**TASK DETAILS:** Please repeat the data below exactly, with the pictures removed.

**DATA SHOWN:**
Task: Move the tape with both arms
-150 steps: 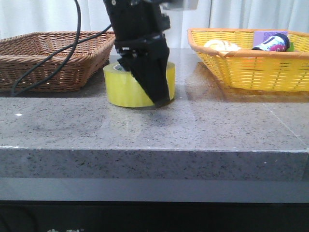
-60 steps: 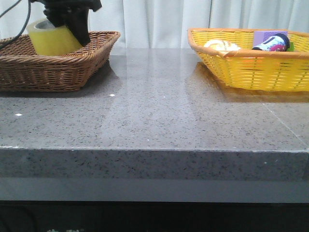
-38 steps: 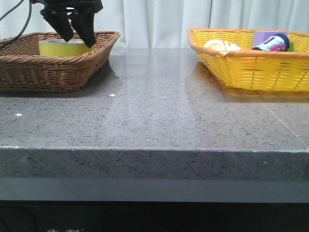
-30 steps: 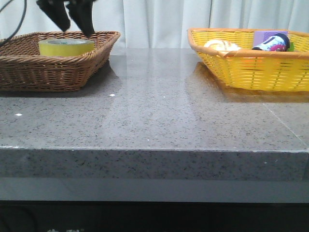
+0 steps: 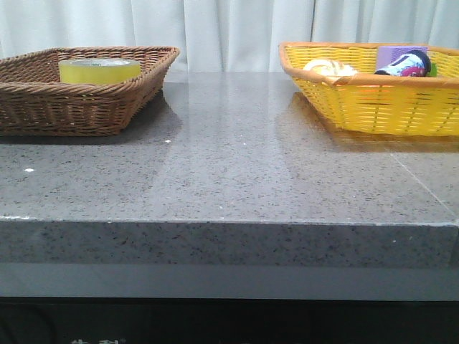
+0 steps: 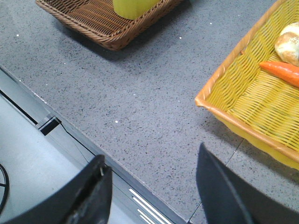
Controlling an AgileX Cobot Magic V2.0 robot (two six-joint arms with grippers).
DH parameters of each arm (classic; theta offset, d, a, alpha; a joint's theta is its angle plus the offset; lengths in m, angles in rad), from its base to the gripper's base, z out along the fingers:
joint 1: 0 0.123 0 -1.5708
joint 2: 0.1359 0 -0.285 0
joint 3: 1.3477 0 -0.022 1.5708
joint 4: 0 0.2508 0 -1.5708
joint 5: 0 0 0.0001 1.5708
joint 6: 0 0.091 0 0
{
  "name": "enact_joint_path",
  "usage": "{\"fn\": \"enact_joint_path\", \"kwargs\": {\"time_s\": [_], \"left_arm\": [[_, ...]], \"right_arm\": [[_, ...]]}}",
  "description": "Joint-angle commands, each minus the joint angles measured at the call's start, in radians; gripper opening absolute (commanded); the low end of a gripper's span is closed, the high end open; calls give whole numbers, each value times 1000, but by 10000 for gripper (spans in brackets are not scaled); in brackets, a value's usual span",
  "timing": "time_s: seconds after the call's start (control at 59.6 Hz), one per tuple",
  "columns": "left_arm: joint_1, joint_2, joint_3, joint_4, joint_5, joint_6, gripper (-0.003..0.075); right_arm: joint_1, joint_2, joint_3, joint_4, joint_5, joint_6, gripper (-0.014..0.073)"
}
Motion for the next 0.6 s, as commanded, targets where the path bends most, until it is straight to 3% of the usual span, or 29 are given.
{"fn": "enact_joint_path", "kwargs": {"time_s": [0.0,0.285,0.587], "left_arm": [[-37,-144,77,-25,19,-12,420],[-148,-430,503,-21,-55,-12,420],[-152,-720,940,-23,-265,-37,420]], "right_arm": [[-7,-5,-20,14,-66,-2,432],[-7,-5,-20,14,-66,-2,432],[-7,-5,-20,14,-62,-2,432]]}}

**SOLVED PROBLEM:**
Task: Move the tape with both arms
-150 steps: 
-60 steps: 
-38 steps: 
-30 steps: 
+0 steps: 
+0 steps: 
Controlling an AgileX Cobot Magic V2.0 robot (two six-joint arms with grippers).
DH parameters of each arm (classic; theta offset, d, a, alpha; a joint's theta is its angle plus the offset; lengths in m, angles in rad), from its base to the gripper's base, z out along the fingers:
joint 1: 0 0.123 0 -1.5708
joint 2: 0.1359 0 -0.285 0
joint 3: 1.3477 0 -0.022 1.5708
joint 4: 0 0.2508 0 -1.5708
joint 5: 0 0 0.0001 1.5708
joint 6: 0 0.091 0 0
{
  "name": "enact_joint_path",
  "usage": "{\"fn\": \"enact_joint_path\", \"kwargs\": {\"time_s\": [_], \"left_arm\": [[_, ...]], \"right_arm\": [[_, ...]]}}",
  "description": "Joint-angle commands, each minus the joint angles measured at the call's start, in radians; gripper opening absolute (commanded); the low end of a gripper's span is closed, the high end open; calls give whole numbers, each value times 1000, but by 10000 for gripper (spans in brackets are not scaled); in brackets, a value's usual span",
  "timing": "time_s: seconds after the call's start (control at 59.6 Hz), one per tuple",
  "columns": "left_arm: joint_1, joint_2, joint_3, joint_4, joint_5, joint_6, gripper (-0.003..0.075); right_arm: joint_1, joint_2, joint_3, joint_4, joint_5, joint_6, gripper (-0.014..0.073)"
}
Motion for the next 0.6 s, as commanded, targets where the path bends most, until it is straight to 3% of the usual span, or 29 are given.
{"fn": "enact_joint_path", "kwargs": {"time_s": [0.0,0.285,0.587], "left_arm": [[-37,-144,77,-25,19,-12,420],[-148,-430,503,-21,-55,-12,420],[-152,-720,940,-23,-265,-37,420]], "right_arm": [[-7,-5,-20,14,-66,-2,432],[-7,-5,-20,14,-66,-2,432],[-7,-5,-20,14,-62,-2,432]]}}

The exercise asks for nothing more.